• _EXERCISE DIRECTIONS_: Repeat the listing that follows, character for character, minus the pictures.

• _COLLECTED DATA_:
* * * * * * * * *

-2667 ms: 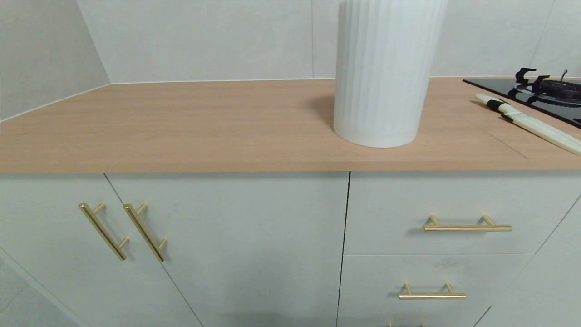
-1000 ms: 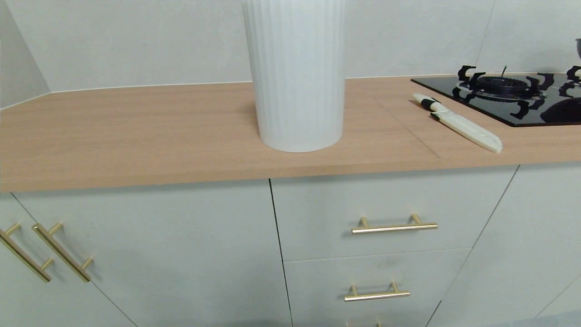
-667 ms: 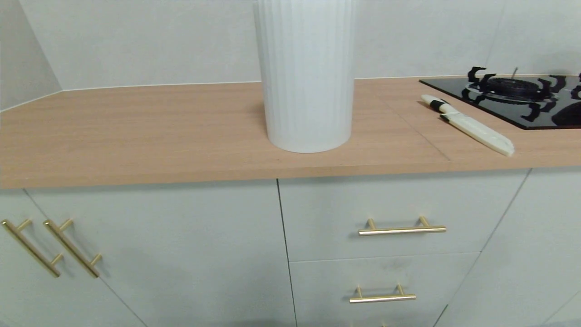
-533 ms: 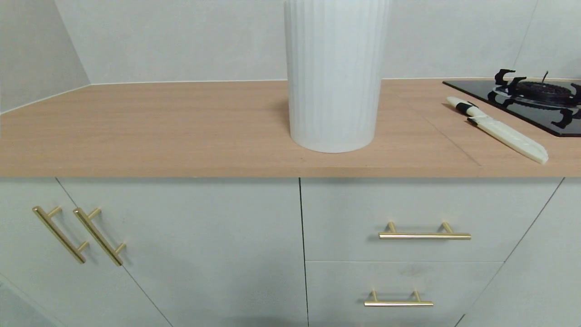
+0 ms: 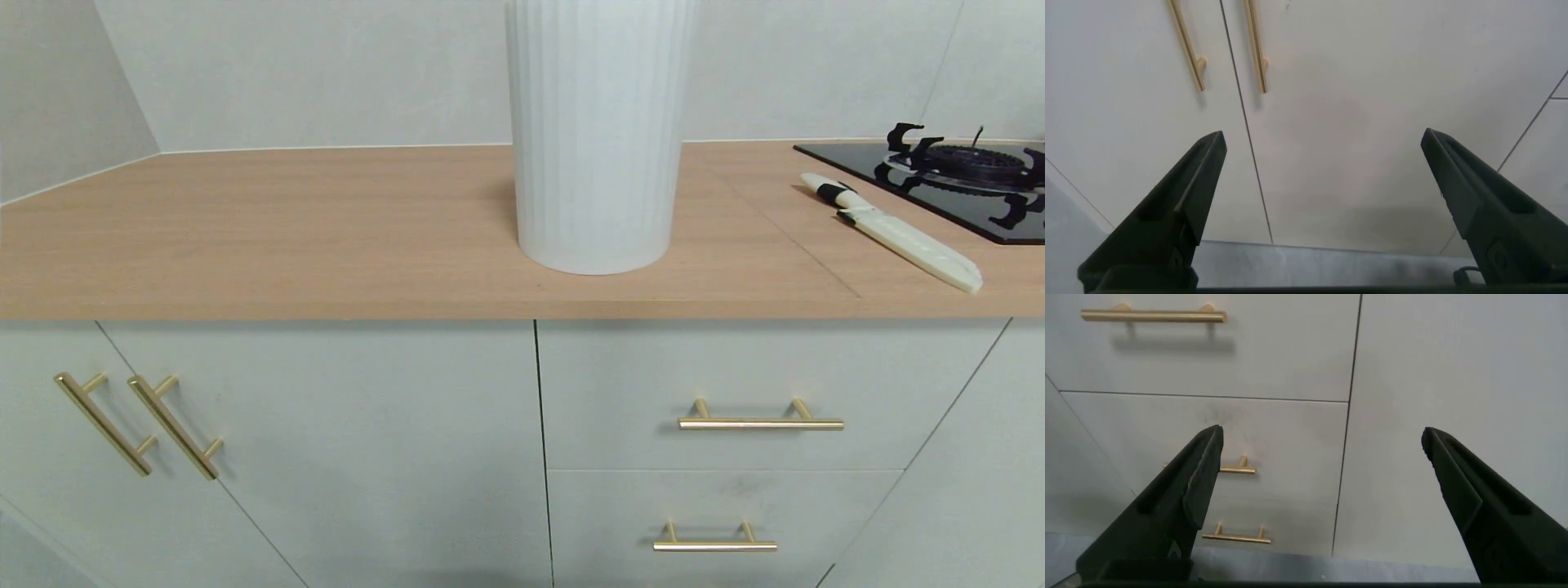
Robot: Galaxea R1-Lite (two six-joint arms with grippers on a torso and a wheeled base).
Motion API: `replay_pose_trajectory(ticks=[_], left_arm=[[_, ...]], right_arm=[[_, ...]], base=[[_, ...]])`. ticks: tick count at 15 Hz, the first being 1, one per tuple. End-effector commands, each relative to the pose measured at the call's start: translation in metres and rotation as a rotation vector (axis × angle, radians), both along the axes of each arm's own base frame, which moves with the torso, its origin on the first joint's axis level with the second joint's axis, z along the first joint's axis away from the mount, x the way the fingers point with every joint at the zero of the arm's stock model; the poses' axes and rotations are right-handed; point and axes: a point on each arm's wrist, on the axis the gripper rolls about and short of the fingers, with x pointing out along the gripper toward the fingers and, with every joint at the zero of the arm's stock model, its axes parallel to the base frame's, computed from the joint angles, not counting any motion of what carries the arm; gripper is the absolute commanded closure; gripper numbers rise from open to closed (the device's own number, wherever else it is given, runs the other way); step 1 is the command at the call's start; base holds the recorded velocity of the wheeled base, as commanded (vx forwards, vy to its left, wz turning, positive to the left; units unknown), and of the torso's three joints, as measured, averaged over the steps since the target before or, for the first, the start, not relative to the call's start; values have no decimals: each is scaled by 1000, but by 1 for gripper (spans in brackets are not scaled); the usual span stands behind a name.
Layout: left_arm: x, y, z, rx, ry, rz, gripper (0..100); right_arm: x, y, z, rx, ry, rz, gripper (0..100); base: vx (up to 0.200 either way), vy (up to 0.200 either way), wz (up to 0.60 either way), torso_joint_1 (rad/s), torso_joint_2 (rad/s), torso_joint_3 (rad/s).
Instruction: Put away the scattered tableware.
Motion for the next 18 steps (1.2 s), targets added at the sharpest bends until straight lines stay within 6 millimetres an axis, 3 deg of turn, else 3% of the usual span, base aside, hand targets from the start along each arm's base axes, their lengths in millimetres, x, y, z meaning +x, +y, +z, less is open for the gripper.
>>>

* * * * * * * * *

• _WRITTEN RESPONSE_:
-2667 ms: 
-1000 ms: 
-667 ms: 
-533 ms: 
+0 ms: 
Robot: Galaxea R1-Lite (two six-joint arms with grippers on a torso and a wheeled base).
Motion API: `replay_pose_trajectory(ticks=[_], left_arm=[[_, ...]], right_arm=[[_, ...]], base=[[_, ...]])`. ticks: tick count at 15 Hz, the first being 1, one per tuple. End-effector commands, each relative to the pose measured at the call's start: translation in metres and rotation as a rotation vector (axis × angle, radians), both along the axes of each arm's own base frame, which moves with the torso, its origin on the first joint's axis level with the second joint's axis, z along the first joint's axis away from the mount, x the way the fingers point with every joint at the zero of the arm's stock model; the poses' axes and rotations are right-handed; point and axes: a point on each arm's wrist, on the axis the gripper rolls about and short of the fingers, with x pointing out along the gripper toward the fingers and, with every joint at the zero of the arm's stock model, its axes parallel to the base frame's, computed from the joint angles, not counting any motion of what carries the arm; gripper is the absolute commanded closure; gripper numbers rise from open to closed (the device's own number, wherever else it is given, runs the other way); step 1 is the command at the call's start; base holds the recorded velocity of the wheeled base, as commanded (vx forwards, vy to its left, wz turning, positive to the left; units unknown), and of the torso's three joints, as measured, averaged over the steps since the target before or, for the first, the start, not relative to the call's start; values have no decimals: each is scaled by 1000, but by 1 for gripper (spans in brackets are not scaled); the usual span stands behind a name.
Layout: left_arm: x, y, z, rx, ry, rz, gripper (0..100); right_arm: x, y, z, rx, ry, rz, gripper (0..100); base: vx (up to 0.200 either way), vy (up to 0.200 either way), wz (up to 0.60 either way), torso_joint_1 (rad/s), torso_joint_2 (rad/s), torso_joint_3 (rad/s).
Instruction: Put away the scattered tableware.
Motion for the next 18 steps (1.2 s), targets added at the sharpest bends until straight lines stay within 6 millimetres an axis, 3 deg of turn, else 3% of the usual span, base aside, hand targets from the start along each arm's base axes, their lengths in millimetres, x, y, z meaning +x, +y, +z, less is open for the gripper.
>>>

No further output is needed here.